=== Brief ===
A word-for-word copy of the following listing is needed. Leave out its images.

::: Recorded data :::

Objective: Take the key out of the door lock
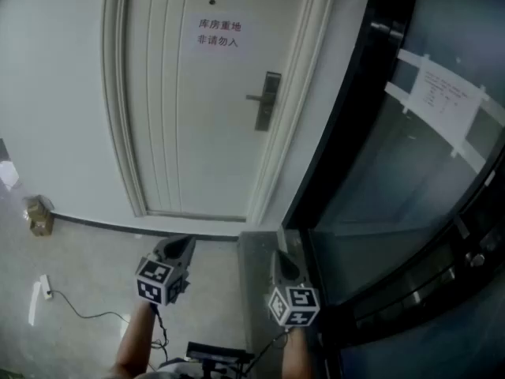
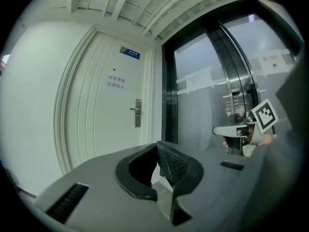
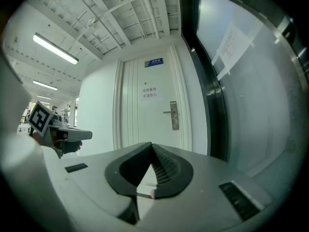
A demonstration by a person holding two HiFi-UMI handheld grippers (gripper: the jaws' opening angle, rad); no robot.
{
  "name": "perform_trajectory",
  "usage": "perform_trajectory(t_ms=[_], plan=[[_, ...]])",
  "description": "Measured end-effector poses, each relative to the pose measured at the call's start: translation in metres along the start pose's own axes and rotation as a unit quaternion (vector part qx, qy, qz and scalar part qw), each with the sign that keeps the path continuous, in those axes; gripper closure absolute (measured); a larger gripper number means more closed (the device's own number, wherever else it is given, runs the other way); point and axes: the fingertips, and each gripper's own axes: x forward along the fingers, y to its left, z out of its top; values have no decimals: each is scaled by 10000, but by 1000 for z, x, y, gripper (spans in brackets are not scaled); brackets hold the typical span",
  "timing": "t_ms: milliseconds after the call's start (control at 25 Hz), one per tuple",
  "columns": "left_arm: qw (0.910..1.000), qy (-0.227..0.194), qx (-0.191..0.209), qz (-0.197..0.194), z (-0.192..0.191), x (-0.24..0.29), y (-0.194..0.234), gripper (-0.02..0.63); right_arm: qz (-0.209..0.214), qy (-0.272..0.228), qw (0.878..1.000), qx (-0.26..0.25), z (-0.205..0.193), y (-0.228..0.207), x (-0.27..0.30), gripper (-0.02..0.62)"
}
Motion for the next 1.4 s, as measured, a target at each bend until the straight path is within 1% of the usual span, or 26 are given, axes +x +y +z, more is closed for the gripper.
perform_trajectory(t_ms=[120,400,720,1120,1400], plan=[[10000,-24,-15,28,2,5,-3,598,77,-9,9999,73,1,-6,2,586],[10000,-53,20,51,2,18,-16,598,93,14,10000,-27,-2,-23,5,586],[10000,-74,-8,48,2,37,-17,598,149,53,9999,-61,-5,-33,17,585],[10000,-49,-7,13,3,95,14,598,139,66,9999,-43,-6,-54,74,585],[9999,-67,-26,-72,16,150,40,598,106,49,9999,-86,7,-70,130,585]])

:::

=== Exercise answer ===
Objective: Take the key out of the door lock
A demonstration by a person holding two HiFi-UMI handheld grippers (gripper: the jaws' opening angle, rad); no robot.
{
  "name": "perform_trajectory",
  "usage": "perform_trajectory(t_ms=[_], plan=[[_, ...]])",
  "description": "Measured end-effector poses, each relative to the pose measured at the call's start: translation in metres along the start pose's own axes and rotation as a unit quaternion (vector part qx, qy, qz and scalar part qw), each with the sign that keeps the path continuous, in those axes; gripper closure absolute (measured); a larger gripper number means more closed (the device's own number, wherever else it is given, runs the other way); point and axes: the fingertips, and each gripper's own axes: x forward along the fingers, y to its left, z out of its top; values have no decimals: each is scaled by 10000, but by 1000 for z, x, y, gripper (spans in brackets are not scaled); brackets hold the typical span",
  "timing": "t_ms: milliseconds after the call's start (control at 25 Hz), one per tuple",
  "columns": "left_arm: qw (0.910..1.000), qy (-0.227..0.194), qx (-0.191..0.209), qz (-0.197..0.194), z (-0.192..0.191), x (-0.24..0.29), y (-0.194..0.234), gripper (-0.02..0.63); right_arm: qz (-0.209..0.214), qy (-0.272..0.228), qw (0.878..1.000), qx (-0.26..0.25), z (-0.205..0.193), y (-0.228..0.207), x (-0.27..0.30), gripper (-0.02..0.62)"
}
Motion for the next 1.4 s, as measured, a target at each bend until the straight path is within 1% of the usual span, or 26 are given, axes +x +y +z, more is closed for the gripper.
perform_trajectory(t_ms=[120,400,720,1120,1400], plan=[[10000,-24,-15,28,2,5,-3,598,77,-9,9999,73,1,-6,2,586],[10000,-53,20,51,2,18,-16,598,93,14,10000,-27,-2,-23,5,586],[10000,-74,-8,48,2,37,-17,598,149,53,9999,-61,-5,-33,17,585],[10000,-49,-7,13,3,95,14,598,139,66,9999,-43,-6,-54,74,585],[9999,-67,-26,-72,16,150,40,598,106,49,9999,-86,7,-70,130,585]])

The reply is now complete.